Not a single person pays any attention to us as we skip down the stairs to the floor of the gymnasium. Just like last time, it doesn’t seem like anyone can see us.

“Jason and Zadie are over there somewhere!” I tell Marcus excitedly as we approach the lowest bench. I know exactly when this memory is from.

“Are they,” Marcus says, voice flat, but he follows me, anyway.

Jason’s height makes him easy to spot in a room full of seated people.

And my heart leaps as soon as I see him.

His neat brown hair, his easy smile. His presence is as vibrant as the sun.

Speaking of owning the entire room, there is no logical reason why the most popular guy on the soccer team should be settling next to chronic overachiever Zadie Cartwright during a mid-October pep rally, but that is exactly what he’s doing.

Marcus and I stand off to the side, where we have a good view of Jason and Other Zadie.

Next to me, Marcus folds his arms across his chest. It occurs to me that this would have been Marcus’s first pep rally here, but I don’t think he actually attended.

As he sits, Jason casually greets the Other Zadie with a shoulder nudge, and she gives him a subtle smile. He gives her another nudge, more obvious this time, and she shifts away from him, trying to look stern.

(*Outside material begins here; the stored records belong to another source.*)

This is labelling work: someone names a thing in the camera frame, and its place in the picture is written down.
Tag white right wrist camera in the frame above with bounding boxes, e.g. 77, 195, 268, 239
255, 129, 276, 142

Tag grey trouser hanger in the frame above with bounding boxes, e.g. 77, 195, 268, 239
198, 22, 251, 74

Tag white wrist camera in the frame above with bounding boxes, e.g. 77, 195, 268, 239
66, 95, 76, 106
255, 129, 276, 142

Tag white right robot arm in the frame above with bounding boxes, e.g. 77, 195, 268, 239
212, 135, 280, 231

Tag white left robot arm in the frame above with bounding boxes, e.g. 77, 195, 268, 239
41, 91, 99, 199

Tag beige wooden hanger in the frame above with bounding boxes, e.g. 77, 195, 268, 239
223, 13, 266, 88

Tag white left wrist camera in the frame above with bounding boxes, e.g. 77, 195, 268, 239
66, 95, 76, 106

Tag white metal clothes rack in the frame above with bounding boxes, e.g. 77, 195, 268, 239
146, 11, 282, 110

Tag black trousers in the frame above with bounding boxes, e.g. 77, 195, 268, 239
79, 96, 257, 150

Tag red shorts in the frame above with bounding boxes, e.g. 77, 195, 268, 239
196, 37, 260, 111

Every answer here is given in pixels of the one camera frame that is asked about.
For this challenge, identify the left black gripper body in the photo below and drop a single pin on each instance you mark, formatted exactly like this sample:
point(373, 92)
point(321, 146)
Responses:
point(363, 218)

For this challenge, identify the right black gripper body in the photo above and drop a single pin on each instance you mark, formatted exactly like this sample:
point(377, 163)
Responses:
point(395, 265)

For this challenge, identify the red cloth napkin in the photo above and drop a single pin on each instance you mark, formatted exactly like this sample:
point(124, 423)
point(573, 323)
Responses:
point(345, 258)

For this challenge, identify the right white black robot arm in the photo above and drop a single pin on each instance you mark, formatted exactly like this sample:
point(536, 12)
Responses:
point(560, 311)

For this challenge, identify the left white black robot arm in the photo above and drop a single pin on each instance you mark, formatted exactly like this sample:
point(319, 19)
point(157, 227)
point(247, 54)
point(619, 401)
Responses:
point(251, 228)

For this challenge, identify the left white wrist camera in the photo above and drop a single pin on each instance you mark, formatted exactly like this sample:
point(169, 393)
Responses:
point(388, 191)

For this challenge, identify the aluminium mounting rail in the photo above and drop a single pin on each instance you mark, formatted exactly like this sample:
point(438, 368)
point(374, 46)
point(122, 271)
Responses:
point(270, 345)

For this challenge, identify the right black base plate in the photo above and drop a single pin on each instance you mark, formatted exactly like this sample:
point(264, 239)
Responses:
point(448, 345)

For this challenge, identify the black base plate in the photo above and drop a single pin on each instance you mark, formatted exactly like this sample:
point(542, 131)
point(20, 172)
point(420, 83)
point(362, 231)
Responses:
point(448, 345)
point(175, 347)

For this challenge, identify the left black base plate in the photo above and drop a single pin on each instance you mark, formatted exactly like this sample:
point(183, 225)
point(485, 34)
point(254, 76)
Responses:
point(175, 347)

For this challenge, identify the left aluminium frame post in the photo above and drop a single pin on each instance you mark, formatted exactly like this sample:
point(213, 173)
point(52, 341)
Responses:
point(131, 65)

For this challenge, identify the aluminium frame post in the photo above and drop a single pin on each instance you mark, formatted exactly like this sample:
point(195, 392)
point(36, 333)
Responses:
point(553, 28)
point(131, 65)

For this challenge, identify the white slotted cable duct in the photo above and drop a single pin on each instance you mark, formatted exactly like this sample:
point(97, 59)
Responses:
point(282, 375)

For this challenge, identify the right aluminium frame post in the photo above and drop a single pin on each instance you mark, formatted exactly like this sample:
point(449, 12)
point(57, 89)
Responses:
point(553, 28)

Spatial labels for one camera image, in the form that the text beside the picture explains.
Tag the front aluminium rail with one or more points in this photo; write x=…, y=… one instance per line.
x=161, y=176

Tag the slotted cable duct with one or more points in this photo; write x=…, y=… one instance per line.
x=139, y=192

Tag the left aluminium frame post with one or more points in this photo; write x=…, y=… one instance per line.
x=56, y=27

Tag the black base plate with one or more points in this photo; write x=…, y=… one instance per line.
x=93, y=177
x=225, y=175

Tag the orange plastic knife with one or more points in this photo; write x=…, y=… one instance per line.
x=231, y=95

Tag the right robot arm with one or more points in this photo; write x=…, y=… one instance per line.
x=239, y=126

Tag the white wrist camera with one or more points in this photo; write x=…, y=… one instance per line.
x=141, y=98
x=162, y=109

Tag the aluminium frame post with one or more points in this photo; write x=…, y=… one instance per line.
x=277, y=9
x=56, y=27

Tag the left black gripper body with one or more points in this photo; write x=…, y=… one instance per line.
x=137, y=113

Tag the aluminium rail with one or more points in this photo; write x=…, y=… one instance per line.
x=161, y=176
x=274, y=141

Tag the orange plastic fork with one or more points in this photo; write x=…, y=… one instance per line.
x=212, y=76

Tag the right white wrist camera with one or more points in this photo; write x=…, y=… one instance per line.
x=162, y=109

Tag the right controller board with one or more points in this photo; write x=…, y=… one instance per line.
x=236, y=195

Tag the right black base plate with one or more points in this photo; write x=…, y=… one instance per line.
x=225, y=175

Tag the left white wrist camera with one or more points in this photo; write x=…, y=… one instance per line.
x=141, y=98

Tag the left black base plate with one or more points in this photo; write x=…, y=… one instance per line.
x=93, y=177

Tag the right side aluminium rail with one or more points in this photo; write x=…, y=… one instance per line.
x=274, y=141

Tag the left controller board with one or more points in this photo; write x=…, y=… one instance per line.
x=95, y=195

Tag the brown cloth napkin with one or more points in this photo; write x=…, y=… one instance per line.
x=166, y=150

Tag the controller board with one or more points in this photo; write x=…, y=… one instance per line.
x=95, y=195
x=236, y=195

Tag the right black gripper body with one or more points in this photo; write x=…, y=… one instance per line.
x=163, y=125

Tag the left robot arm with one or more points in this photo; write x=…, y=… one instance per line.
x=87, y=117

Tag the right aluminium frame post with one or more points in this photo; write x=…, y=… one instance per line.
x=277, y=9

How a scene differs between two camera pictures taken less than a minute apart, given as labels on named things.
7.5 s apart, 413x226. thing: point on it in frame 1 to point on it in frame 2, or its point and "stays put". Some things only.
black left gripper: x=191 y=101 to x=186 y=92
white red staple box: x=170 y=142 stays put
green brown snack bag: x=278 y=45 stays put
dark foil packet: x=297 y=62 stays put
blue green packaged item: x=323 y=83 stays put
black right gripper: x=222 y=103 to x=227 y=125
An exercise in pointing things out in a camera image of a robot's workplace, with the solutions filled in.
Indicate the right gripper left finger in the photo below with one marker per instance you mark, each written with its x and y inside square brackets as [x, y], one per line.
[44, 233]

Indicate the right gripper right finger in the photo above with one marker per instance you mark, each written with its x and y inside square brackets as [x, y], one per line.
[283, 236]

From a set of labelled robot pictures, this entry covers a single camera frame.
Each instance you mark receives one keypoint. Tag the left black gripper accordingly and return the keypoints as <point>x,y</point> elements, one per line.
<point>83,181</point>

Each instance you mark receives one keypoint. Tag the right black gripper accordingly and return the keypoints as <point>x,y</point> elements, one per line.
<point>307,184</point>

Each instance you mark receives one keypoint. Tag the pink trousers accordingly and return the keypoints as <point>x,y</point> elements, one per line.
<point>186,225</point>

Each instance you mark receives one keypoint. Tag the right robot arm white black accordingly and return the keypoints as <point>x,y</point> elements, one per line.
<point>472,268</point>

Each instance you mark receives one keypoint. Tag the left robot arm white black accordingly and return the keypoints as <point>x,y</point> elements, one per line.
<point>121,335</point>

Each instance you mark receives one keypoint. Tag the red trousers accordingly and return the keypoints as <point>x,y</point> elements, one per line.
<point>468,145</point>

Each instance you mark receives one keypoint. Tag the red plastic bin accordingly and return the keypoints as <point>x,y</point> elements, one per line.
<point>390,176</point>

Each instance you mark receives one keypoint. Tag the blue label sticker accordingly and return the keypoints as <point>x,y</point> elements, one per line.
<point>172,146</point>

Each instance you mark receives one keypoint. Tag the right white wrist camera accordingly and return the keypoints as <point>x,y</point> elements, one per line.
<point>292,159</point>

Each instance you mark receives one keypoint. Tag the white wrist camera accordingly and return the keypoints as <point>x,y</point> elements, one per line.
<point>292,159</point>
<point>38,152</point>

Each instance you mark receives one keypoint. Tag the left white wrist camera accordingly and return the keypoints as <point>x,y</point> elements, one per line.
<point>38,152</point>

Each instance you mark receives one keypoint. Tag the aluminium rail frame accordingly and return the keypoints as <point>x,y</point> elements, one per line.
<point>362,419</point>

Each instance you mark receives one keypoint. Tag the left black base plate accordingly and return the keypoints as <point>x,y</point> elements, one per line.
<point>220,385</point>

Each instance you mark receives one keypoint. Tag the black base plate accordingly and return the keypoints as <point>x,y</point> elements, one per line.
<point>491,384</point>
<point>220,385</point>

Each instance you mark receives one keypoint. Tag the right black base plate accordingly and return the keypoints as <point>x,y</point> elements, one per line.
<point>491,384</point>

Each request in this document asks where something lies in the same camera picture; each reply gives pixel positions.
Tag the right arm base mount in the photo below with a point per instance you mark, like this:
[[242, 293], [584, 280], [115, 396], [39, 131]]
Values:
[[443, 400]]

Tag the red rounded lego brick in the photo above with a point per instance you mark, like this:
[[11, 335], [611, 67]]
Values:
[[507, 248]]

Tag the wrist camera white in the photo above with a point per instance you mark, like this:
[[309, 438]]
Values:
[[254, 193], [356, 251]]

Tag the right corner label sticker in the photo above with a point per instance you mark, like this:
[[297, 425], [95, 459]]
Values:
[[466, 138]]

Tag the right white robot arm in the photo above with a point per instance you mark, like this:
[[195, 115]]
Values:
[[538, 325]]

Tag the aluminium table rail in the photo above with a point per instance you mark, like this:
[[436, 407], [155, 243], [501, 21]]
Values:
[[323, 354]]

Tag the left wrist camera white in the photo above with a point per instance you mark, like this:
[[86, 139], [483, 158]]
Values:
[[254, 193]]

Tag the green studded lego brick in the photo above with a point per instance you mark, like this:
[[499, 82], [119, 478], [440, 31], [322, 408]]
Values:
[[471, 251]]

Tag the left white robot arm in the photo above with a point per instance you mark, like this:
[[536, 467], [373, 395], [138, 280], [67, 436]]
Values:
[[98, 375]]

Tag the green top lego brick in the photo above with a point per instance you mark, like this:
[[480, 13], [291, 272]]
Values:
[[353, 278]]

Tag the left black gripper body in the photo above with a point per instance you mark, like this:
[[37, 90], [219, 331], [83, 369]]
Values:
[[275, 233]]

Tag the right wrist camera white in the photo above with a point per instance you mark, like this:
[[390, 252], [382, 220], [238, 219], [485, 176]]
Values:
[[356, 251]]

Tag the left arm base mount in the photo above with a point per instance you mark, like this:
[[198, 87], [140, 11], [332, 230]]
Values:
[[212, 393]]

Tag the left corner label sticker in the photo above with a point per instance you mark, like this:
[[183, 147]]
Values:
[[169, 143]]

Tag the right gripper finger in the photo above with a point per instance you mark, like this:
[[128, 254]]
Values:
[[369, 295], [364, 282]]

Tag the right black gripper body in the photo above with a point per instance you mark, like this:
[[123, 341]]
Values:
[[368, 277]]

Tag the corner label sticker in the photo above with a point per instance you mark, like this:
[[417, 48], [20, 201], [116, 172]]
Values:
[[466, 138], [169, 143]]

“They’re keeping things on the DL. Only our friends—my friends and Jason’s friends—know we’re dating because I wasn’t ready to tell everyone,” I explain to Marcus. The night before this pep rally, Jason had sent Zadie a text with the words I think it’s time for our hard launch

Zadie had written back: Ok don’t hate me, but I need a minute.

Jason: Like a 60 second minute or…?

Zadie: Like a week or two minute

Jason: Because of your dad?

Zadie: Because of everything.

And there really were a bunch of things bothering me: Dad had died less than two months before.

I still had moments of bursting into tears for tiny things like hearing a song he’d introduced me to or someone quoting a movie he loved or simply because it was early evening, the time that we used to talk on the phone almost every night since I was thirteen.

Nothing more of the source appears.